*WORK INSTRUCTION*.
From the top of the records below down to the line containing "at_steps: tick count", reproduce every line exactly.

=== EXERCISE DATA ===

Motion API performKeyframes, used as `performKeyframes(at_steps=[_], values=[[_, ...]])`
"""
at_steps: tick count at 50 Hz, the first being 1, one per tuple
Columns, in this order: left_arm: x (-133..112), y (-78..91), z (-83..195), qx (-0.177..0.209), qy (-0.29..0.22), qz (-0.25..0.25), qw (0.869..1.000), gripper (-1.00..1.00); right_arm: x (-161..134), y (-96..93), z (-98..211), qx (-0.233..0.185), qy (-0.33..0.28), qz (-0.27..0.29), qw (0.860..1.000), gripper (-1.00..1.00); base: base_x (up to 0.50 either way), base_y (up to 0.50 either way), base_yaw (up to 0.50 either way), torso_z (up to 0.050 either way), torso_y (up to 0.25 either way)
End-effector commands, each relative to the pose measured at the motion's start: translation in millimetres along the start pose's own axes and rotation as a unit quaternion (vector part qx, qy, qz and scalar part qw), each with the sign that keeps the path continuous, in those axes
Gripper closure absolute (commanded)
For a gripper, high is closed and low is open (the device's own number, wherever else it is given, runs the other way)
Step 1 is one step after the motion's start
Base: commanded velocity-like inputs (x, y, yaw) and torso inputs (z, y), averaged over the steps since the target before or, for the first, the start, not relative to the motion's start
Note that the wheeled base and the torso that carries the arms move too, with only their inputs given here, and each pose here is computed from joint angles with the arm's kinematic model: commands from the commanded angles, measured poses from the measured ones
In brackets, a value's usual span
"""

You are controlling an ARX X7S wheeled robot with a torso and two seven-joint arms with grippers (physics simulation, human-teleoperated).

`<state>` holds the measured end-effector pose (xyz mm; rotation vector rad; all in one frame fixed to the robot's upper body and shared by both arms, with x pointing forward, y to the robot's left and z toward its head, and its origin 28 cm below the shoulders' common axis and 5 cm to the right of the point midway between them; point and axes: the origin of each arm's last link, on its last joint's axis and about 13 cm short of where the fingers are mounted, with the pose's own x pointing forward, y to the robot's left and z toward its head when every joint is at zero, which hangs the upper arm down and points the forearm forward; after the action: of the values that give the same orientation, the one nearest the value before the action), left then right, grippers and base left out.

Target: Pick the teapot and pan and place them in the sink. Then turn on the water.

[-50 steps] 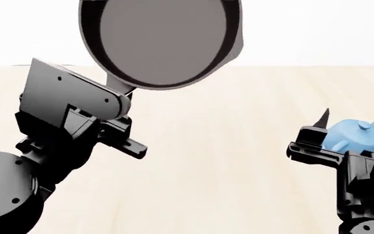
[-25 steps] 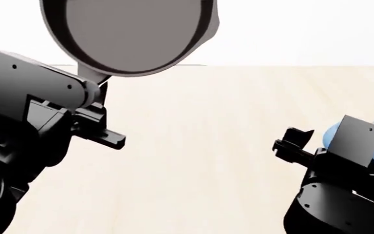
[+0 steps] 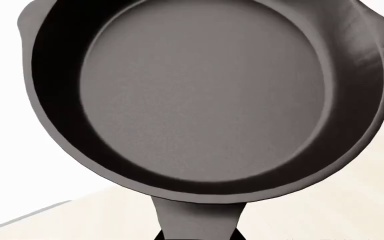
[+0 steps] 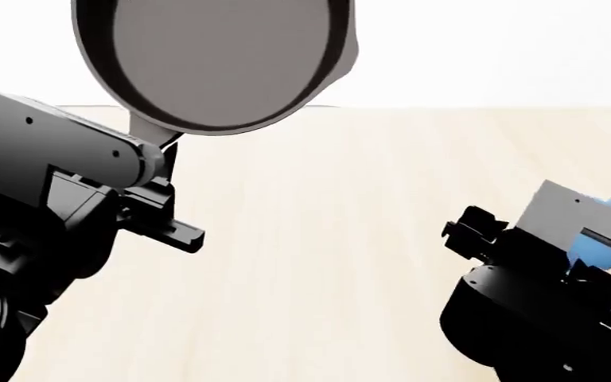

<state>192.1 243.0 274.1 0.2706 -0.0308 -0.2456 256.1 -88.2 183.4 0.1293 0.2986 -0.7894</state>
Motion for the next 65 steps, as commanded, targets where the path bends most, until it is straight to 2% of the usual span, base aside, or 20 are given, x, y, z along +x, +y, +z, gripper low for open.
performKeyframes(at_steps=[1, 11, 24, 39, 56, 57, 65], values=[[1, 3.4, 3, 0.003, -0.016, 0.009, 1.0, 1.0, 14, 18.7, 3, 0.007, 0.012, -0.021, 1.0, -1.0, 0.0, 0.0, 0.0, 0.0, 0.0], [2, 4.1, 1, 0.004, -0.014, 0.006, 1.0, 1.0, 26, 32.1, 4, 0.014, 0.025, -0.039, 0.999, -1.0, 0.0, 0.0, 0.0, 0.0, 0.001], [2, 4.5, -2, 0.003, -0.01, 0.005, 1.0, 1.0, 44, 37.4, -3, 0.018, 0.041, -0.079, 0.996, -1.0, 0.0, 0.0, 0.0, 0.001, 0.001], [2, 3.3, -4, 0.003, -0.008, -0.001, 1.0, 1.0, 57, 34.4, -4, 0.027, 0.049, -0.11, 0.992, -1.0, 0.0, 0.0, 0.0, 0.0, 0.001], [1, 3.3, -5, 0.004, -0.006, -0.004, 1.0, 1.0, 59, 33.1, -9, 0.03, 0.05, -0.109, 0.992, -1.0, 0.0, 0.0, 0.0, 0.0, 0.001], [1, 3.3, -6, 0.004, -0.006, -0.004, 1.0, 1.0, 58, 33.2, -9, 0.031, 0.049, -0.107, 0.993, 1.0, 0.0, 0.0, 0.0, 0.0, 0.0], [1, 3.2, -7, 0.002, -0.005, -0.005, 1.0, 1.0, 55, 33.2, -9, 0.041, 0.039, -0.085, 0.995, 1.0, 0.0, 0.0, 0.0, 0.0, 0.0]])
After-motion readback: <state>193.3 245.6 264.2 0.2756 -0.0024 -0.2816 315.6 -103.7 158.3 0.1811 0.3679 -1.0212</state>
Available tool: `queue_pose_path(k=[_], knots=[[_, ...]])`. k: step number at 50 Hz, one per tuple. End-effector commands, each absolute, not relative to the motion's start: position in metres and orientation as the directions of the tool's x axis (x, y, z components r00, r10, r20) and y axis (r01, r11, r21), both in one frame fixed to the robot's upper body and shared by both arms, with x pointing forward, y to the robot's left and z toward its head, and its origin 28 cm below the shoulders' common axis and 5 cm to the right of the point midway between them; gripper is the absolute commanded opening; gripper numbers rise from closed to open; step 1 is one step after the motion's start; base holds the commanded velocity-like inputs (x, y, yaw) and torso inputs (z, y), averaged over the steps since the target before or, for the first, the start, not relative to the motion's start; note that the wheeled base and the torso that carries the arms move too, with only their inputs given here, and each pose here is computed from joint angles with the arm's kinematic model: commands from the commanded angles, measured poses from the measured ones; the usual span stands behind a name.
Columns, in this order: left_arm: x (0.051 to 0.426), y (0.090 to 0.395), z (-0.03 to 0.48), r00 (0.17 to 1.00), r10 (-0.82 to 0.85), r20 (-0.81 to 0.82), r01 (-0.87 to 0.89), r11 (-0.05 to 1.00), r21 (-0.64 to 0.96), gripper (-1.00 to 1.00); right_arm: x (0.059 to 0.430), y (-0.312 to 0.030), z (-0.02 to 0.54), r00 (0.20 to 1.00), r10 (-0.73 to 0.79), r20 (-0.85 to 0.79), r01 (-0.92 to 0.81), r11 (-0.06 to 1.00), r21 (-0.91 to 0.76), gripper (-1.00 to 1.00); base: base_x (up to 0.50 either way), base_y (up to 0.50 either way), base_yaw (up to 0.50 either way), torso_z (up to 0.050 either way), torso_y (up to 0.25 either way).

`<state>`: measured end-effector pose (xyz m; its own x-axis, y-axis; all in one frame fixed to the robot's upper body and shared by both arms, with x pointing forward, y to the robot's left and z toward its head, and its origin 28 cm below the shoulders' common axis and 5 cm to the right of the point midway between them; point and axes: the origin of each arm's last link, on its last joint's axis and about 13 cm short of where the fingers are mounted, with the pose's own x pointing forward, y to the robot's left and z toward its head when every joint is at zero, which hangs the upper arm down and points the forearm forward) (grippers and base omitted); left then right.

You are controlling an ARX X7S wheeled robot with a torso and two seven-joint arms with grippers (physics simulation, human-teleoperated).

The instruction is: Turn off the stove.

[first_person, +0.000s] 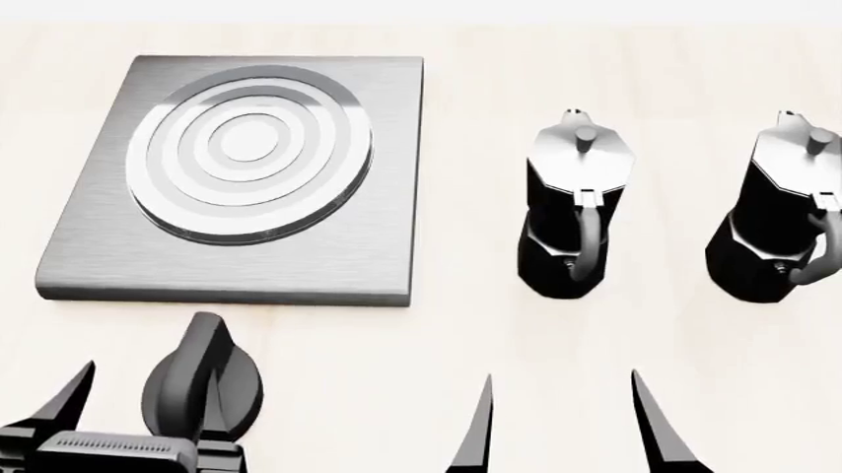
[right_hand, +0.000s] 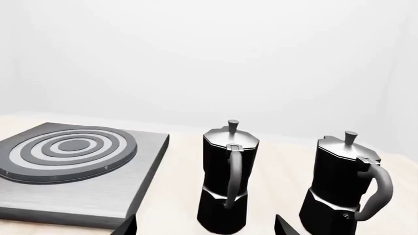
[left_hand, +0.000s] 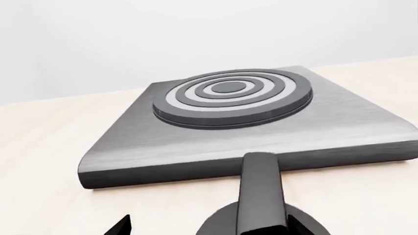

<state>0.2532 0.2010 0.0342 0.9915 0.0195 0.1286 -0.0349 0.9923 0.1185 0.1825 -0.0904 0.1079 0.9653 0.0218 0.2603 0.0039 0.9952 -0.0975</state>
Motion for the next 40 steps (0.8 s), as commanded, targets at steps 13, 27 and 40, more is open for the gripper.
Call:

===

*EXERCISE RESPONSE*.
Motion API performKeyframes, used as `performKeyframes(at_steps=[_], values=[[_, ...]])`
"""
at_steps: tick count at 50 Hz, the first being 1, one per tuple

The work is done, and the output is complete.